Les robots se nourrissent de nos crises. La contraction qui survient dans un premier temps est suivie d’un vigoureux essor qui accélère le Grand Remplacement. Milton Guerry annonce donc clairement la banalisation : toujours plus de robots et dans toujours plus d’activités. Mais où en sommes nous ? Au mitan des années 2000, chaque année voyait l’embauche de 100 000 nouveaux robots industriels, la crise de 2008 a ensuite cassé le rythme pour le propulser vers les 400 000 nouveaux robots-travailleurs par an alors qu’on en dénombre près de trois millions. Essentiellement dédiés à la fabrication de voitures (un million) et de matériel électronique (un million), deux sur trois se répartissent Chine, au Japon, États-Unis, Corée du sud et en Allemagne.

« Un robot pour dix travailleurs »

Mais les grands nombres sont trop abstraits ! La robot density– densité de robotisation – qui décompte le nombre de robots pour 10 000 travailleurs indique le niveau de robotisation de l’industrie d’un pays ; elle est plus apte à figurer ce qui advient. En 2021 Singapour est en tête, suivi de la Corée du sud, puis du Japon à égalité avec l’Allemagne.

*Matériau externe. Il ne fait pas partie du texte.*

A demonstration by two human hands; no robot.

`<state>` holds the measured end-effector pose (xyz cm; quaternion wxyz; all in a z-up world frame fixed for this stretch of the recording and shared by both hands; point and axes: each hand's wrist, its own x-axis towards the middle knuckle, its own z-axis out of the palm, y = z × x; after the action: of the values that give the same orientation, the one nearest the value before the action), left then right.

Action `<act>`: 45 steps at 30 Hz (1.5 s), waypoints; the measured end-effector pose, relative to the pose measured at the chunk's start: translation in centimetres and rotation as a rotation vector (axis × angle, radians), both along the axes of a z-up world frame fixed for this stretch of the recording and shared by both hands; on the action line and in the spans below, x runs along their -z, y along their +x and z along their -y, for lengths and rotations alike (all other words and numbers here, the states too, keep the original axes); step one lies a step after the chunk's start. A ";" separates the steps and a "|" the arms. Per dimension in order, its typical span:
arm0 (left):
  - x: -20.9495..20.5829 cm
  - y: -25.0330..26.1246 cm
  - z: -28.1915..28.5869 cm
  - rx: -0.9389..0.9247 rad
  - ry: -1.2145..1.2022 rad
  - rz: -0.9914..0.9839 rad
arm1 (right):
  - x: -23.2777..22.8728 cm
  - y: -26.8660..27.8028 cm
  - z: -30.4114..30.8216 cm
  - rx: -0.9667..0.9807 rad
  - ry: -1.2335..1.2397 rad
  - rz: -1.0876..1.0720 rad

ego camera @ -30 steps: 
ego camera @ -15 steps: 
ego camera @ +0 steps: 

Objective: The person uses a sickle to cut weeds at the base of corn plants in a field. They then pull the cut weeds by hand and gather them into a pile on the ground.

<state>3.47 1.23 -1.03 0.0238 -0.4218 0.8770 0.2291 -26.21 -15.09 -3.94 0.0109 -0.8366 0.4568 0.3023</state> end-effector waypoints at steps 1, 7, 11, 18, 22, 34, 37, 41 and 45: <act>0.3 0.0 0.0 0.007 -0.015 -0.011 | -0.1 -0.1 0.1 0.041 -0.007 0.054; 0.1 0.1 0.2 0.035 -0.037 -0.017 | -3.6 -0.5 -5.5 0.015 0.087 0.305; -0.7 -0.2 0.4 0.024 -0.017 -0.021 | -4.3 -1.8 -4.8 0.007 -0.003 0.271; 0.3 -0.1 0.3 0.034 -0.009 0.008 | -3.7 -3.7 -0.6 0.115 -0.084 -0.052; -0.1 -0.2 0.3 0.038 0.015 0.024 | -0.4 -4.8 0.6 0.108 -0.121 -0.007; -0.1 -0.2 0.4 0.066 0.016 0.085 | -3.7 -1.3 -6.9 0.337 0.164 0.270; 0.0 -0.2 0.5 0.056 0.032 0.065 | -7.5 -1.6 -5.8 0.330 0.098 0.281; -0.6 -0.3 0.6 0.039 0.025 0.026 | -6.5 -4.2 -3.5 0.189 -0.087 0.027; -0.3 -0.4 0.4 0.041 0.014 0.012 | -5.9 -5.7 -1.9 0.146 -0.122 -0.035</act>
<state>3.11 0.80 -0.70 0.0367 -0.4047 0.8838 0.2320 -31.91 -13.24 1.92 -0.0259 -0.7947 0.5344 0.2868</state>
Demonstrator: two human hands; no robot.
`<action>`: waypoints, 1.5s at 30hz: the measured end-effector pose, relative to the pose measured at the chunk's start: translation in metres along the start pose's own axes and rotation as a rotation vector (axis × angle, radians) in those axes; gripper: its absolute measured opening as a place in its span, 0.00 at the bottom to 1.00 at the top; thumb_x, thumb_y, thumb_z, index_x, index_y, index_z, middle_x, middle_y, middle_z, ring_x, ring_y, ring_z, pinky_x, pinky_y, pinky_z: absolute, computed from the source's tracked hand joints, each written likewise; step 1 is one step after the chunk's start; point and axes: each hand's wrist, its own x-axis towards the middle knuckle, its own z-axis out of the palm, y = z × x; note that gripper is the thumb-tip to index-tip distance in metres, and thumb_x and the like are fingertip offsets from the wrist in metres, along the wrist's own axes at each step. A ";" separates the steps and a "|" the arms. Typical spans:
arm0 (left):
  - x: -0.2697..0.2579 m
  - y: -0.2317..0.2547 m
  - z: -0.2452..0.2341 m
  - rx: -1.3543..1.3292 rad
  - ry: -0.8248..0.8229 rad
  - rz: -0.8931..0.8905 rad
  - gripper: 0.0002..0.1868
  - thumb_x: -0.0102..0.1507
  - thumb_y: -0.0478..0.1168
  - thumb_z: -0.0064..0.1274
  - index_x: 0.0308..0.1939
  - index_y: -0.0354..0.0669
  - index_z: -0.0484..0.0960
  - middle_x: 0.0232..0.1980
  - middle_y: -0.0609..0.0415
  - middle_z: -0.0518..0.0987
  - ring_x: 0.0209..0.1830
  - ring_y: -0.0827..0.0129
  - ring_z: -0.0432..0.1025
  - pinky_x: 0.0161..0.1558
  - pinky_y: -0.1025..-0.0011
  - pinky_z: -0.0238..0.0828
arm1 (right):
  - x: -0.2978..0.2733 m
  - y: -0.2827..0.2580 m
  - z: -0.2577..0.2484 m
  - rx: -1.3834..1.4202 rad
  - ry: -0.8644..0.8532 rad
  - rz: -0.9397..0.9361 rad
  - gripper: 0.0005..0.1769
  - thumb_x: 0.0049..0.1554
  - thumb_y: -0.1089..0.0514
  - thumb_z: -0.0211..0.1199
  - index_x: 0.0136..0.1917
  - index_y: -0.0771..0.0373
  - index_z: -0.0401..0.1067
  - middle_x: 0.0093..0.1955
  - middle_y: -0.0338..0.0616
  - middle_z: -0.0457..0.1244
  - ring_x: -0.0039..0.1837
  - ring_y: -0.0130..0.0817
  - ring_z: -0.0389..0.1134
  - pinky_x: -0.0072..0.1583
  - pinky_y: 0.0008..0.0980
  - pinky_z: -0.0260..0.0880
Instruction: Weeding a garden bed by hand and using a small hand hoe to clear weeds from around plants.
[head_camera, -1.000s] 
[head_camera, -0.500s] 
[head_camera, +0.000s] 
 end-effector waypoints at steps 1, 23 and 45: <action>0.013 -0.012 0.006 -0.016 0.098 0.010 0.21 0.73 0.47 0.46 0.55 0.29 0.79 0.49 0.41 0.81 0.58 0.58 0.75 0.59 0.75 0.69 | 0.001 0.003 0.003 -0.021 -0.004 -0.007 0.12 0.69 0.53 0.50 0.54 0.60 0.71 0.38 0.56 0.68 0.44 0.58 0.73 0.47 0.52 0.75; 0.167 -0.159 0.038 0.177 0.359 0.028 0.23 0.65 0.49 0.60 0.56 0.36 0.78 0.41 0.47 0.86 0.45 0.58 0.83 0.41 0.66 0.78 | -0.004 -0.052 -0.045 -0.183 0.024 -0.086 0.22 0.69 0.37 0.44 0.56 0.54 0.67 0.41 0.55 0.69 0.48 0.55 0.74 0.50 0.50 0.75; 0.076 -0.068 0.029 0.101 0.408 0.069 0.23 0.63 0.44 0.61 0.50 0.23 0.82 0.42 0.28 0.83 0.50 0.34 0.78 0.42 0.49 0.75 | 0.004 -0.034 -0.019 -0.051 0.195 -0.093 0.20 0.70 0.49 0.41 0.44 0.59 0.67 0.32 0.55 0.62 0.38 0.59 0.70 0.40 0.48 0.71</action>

La Chine n’arrive que quinzième et la moyenne est de 113, mais la minuscule cité-État en tête du classement nous révèle la tendance, la densité de robots y est de 918, soit presque un robot pour dix travailleurs. La logique est implacable : les robots produisent mieux, plus et pour moins cher, donc on robotise.

On notera qu’au Japon où est produite la moitié des robots, c’est devenu une affaire de famille : les robots s’entre-fabriquent, se re.produisent.